> [Work item]:
Here the job is to transcribe the data exactly while omitting the images.

> [Data section]:
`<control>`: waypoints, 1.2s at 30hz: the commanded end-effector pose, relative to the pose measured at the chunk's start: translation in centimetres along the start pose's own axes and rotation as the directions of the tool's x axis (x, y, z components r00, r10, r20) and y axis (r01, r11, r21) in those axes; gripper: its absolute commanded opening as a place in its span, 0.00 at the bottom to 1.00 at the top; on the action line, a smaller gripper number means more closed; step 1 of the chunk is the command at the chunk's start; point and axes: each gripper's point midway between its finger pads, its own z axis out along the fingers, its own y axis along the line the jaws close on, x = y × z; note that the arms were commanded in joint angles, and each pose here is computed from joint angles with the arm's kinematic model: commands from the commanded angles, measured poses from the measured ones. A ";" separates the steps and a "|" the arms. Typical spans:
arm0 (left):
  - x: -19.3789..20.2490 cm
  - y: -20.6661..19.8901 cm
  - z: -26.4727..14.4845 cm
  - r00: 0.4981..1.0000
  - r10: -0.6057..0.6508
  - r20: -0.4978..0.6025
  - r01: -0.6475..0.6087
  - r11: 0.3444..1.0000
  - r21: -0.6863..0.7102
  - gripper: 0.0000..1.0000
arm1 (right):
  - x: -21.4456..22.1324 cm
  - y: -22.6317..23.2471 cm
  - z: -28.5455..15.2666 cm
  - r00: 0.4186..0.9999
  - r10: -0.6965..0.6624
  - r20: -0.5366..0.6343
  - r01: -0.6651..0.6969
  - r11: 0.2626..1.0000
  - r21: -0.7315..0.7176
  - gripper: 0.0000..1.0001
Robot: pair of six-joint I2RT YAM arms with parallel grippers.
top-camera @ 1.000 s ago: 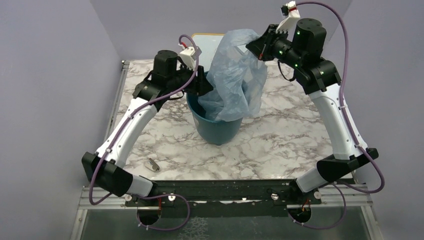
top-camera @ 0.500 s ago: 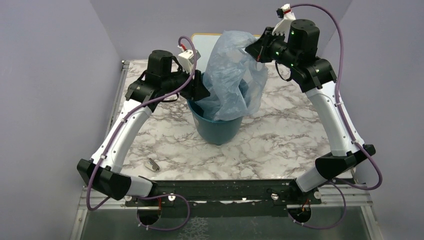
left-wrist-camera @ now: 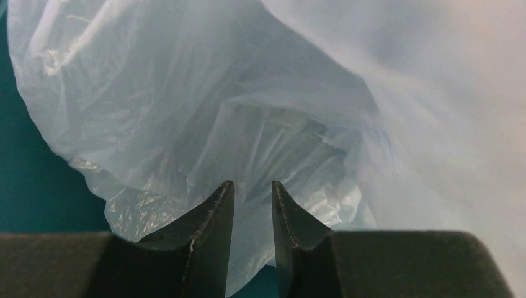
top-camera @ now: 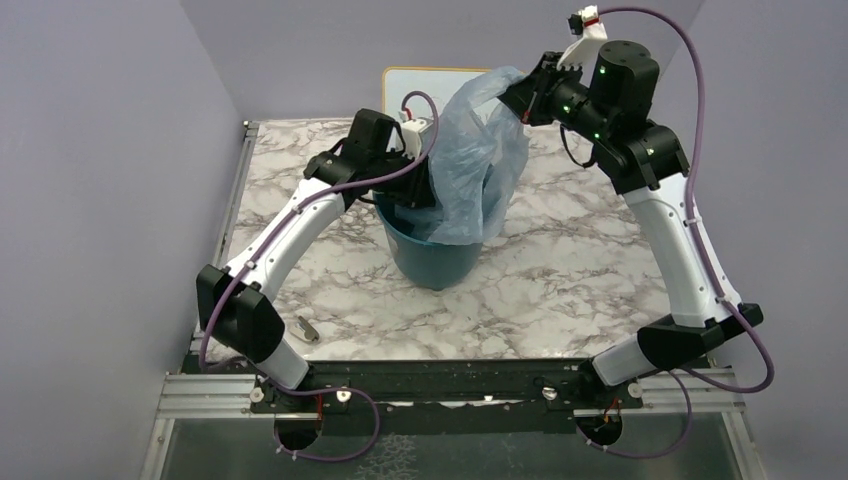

> [Result of the exercise]:
`<control>`: waypoints, 1.2s at 30hz: the commanded end-effector pose, relative to the pose measured at the chunk's start: translation in centimetres along the start pose's own axes and rotation as the directions of the tool's x axis (x, y, z components r00, r10, r20) and y axis (r01, r11, r21) in those axes; gripper: its absolute commanded opening as a place in its span, 0.00 at the bottom to 1.00 at the top; on the action line, a smaller gripper number means more closed; step 1 of the chunk is the command at the chunk's start; point and axes: each gripper's point midway between its finger pads, its own z axis out along the fingers, its own y axis along the line the jaws close on, x = y × z; note that the arms were commanded in joint angles, and each pose here is computed from joint angles with the arm's kinematic model: commands from the commanded angles, measured poses from the measured ones. A ";" separates the steps and a "|" the arms. Typical spans:
arm0 (left):
  - x: -19.3789..20.2490 cm
  - y: -20.6661..19.8901 cm
  - z: -26.4727..14.4845 cm
  - r00: 0.4981..1.0000
  - r10: -0.6057..0.6508
  - r20: -0.4978..0.6025
  - r01: -0.6475..0.6087
  - r11: 0.3444..1.0000
  - r21: -0.6863..0.7102
  - gripper: 0.0000..1.0000
arm1 (right):
  - x: -21.4456..22.1324 cm
  - y: -22.6317..23.2471 cm
  - z: -28.5455..15.2666 cm
  - r00: 0.4186..0.9999
  - r10: -0.6965..0.6624
  - r20: -0.5366..0.6343
  - r01: -0.6651..0.6969
  - r11: 0.2626..1.0000
  - r21: -0.7315..0.7176
  - gripper: 0.0000..1.0001
Robot: pair of six-joint I2RT YAM arms with parallel grippers.
top-camera @ 1.000 s ago: 
top-camera @ 0.500 s ago: 
left-wrist-camera @ now: 
top-camera @ now: 

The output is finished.